齊藤:最近は少しずつ認知度が上がり、支援をしてくださる団体も出てきましたが、病院での活動は基本的に全員ボランティアでやっています。もちろん、交通費や衣装代、機材などコストがかかりますので、2〜3カ月に1回の割合で一般公演を行い、そこで得た収益を回しています。一般公演では「ミュージックシャワー」というオリジナルのスタイルの演目があります。お客さんに中心に座ってもらい、プロのシンガーとか演者たちがその周りを取り囲んで歌や生演奏の音のシャワーを浴びてもらうというものです。そのなかで、ちょっとお芝居の要素も取り入れつつ、動きも楽しんでもらう。別の演目ではプラネタリウムとコラボして、映像つきでミュージカルをやりました。この演目は寝たきりの子どもたちに楽しんでもらいたいという思いから生まれ、病院での演目として作られたものを一般公演でも上演しました。現在は、新しいことを考えだし、生み出して、それを実現させることに注力しています。
けれども活動メンバーにもそれぞれ生活があるなかでの活動となっているので、全国各地の病院に伺いたいのですが、なかなか難しい状況です。病院にいる子どもたちは全国各地にいますし、むしろ地方の子どもたちは都会の子どもたちにくらべて、楽しみの機会が少ないから地方でこそ活動がしたいのです。そこが非常に歯がゆいんですよね。
―― その思いがクラウドファンディングのきっかけなのですね。
齊藤:はい。そういった思いもあり、私が福島に縁があったこともあって、代表の寺田と話して、まずは東北での活動をはじめることになりました。先程も言いましたが、ありがたいことに、最近、認知度も少しずつ上がってきて、いろんなところからお声をかけていただけるようになりました。けれども、まだまだ資金は潤沢ではありません。助成金をいただくという手段ももちろん検討しているのですが、手間と時間がかかる。そんなときにクラウドファンディングという方法があることを知りました。演劇方面で成功されている方が何組かいたので、MotionGalleryを選び、始めてみたのです。

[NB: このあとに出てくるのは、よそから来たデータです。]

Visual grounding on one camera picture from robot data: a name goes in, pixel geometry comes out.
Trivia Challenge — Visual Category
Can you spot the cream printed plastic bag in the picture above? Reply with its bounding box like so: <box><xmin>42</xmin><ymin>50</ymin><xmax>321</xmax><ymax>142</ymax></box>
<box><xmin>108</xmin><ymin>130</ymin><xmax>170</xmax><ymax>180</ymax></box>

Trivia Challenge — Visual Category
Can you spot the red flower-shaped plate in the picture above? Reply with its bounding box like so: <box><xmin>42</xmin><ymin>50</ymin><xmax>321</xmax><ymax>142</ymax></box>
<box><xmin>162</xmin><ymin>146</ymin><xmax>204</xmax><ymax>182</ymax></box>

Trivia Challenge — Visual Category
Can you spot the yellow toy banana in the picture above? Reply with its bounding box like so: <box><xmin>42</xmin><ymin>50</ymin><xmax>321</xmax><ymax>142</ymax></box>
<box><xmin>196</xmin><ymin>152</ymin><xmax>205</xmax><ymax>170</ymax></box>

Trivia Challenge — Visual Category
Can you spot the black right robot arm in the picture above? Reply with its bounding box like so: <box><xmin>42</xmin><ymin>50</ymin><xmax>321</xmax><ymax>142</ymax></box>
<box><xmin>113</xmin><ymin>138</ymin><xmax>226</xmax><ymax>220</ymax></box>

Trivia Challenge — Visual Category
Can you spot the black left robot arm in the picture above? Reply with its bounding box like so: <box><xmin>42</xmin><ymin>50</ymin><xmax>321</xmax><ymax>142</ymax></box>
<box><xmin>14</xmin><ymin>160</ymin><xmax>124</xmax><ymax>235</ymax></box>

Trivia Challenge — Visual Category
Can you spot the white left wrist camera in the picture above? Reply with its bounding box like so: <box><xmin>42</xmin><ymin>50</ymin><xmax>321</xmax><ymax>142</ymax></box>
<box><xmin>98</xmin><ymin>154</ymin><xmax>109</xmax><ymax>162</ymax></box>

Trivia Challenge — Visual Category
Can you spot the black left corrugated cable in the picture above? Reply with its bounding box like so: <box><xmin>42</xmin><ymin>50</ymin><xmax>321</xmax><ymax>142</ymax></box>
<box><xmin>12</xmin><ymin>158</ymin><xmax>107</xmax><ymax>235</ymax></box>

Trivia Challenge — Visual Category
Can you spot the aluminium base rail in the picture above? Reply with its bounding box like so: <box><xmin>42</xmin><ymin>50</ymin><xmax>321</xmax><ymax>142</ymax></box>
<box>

とりあえず募集したのは30万円。最初はいくらぐらいを目標にすればいいのかわからなくて、とりあえず本当に必要な額で設定したのですが、驚いたのは面識のない方々の参加が多かったこと。また、関西からの参加者が多かったことです。MotionGalleryのサイトを見てくださったのだと思いますが、まだ公演を見ていいただけていないのに、趣旨だけで賛同していただけて本当にありがたいと思っています。おかげで44万円もの資金を調達することができました。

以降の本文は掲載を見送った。